Sunday, July 5, 2009

More encouragement if you are an Episcopalian "outside looking in"

Remember, God inspired people outside the corridors of power to write the New Testament.

Today's readings from the Revised Common Lectionary included:
  • + II Corinthians 12:2-10, in which Paul writes to a church taken in by slick "super apostles" using the church to their own ends. Paul boasts in his own weakness, because his own limitations become the dwelling for Christ's power.
  • + Mark 6:1-13, where Jesus is disdained by his own hometown congregation and can do very few miracles because of their amazing unbelief. The result is that he takes his teaching "on the road" and begins to impart his power and his work to the apostles.

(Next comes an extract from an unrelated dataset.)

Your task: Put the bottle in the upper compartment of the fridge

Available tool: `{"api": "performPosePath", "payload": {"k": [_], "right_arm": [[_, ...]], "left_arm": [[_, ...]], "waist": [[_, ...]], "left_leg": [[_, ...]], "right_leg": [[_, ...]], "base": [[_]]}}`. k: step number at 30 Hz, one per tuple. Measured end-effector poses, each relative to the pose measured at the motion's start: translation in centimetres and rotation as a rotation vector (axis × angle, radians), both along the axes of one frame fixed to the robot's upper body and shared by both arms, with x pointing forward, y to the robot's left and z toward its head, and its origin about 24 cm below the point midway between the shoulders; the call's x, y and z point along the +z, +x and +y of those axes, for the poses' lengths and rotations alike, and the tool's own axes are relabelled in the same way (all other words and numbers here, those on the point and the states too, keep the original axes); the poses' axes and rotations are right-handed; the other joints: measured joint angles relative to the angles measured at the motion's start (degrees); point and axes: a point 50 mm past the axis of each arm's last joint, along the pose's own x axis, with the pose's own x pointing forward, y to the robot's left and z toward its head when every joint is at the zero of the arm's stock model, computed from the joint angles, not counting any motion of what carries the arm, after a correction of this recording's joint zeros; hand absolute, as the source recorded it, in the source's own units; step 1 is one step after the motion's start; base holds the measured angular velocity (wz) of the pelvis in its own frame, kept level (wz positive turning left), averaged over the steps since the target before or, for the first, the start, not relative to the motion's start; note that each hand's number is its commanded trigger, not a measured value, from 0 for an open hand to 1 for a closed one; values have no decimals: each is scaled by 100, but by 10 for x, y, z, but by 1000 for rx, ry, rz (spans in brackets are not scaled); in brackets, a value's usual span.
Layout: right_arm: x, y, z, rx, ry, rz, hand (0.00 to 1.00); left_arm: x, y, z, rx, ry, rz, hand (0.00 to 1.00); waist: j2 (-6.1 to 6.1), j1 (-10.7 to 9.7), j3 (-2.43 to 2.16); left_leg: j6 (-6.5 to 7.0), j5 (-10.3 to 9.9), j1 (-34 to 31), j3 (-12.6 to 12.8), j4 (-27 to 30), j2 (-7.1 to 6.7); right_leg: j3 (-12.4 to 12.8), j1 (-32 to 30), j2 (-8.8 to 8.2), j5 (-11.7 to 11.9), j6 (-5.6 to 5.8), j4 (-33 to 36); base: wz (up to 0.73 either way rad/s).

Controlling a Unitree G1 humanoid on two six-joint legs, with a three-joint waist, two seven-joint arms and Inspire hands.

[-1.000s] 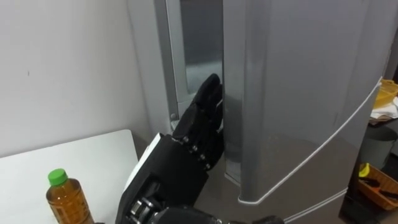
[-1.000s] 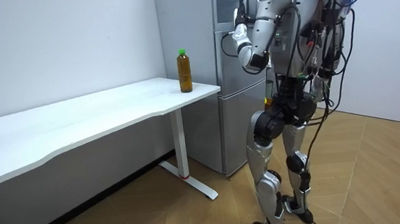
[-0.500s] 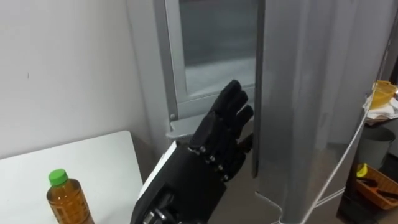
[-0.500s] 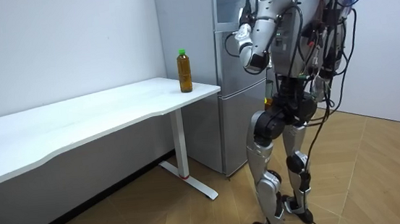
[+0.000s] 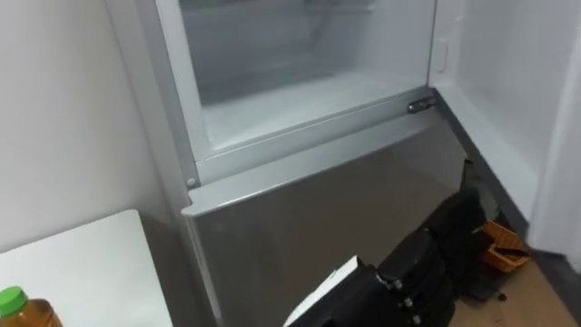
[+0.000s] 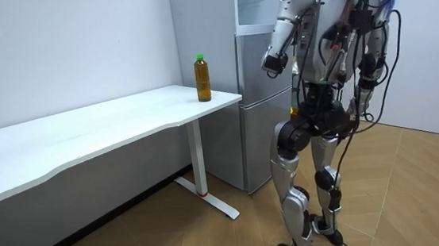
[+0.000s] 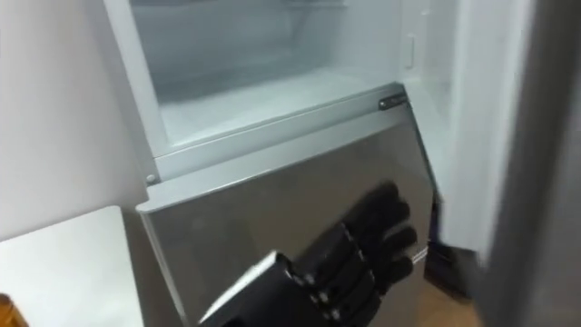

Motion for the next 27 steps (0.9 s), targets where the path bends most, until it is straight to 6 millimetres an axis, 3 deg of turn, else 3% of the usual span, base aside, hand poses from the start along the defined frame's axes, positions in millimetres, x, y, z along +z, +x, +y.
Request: {"api": "performPosePath", "payload": {"k": [10, 27], "right_arm": [[0, 2, 1, -6, 13, -10, 0], [0, 0, 1, -8, 14, -5, 0]], "left_arm": [[-2, 0, -1, -18, 22, 0, 0], [-2, 0, -2, -26, 47, -15, 0]], "waist": [[-108, 8, 38], [-134, 13, 18]], "left_leg": [[-14, -4, -87, -4, 50, 2], [-38, -4, -76, -93, 64, 28]], "right_leg": [[9, -87, 3, -31, 4, -2], [-55, -60, 33, -40, -23, 5]], "base": [[0], [2]]}}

The lessons in the 1928 Book of Common Prayer are:

  • + Romans 8:18ff, contrasting today's passing struggles with the eternal glory Christ is bringing out in our lives.
  • + St. Luke 6:36ff, where Jesus assigns our duty to be merciful to others as the Father has been merciful to us, and to avoid the hypocrisy of correcting others' flaws while ours remain unexamined and unaddressed.

It is not pleasant to be weak, or to be booted out of our ministry's familiar comfort zones, or to stay fixed on our greater hope when present situations are hopeless, or to be merciful and self-critical when faced by the merciless and self-assured.

But to be without these kinds of things would mean we are not God's children. The Word of God tells us (emphasis added):

And you have forgotten the exhortation that addresses you as children—‘My child, do not regard lightly the discipline of the Lord, or lose heart when you are punished by him; for the Lord disciplines those whom he loves, and chastises every child whom he accepts.’ Endure trials for the sake of discipline. God is treating you as children; for what child is there whom a parent does not discipline? If you do not have that discipline in which all children share, then you are illegitimate and not his children. Moreover, we had human parents to discipline us, and we respected them. Should we not be even more willing to be subject to the Father of spirits and live? For they disciplined us for a short time as seemed best to them, but he disciplines us for our good, in order that we may share his holiness. Now, discipline always seems painful rather than pleasant at the time, but later it yields the peaceful fruit of righteousness to those who have been trained by it. Therefore lift your drooping hands and strengthen your weak knees, and make straight paths for your feet, so that what is lame may not be put out of joint, but rather be healed.

That puts a whole new perspective on our "defeat" and the do-what-you-want, undisciplined powers in the church.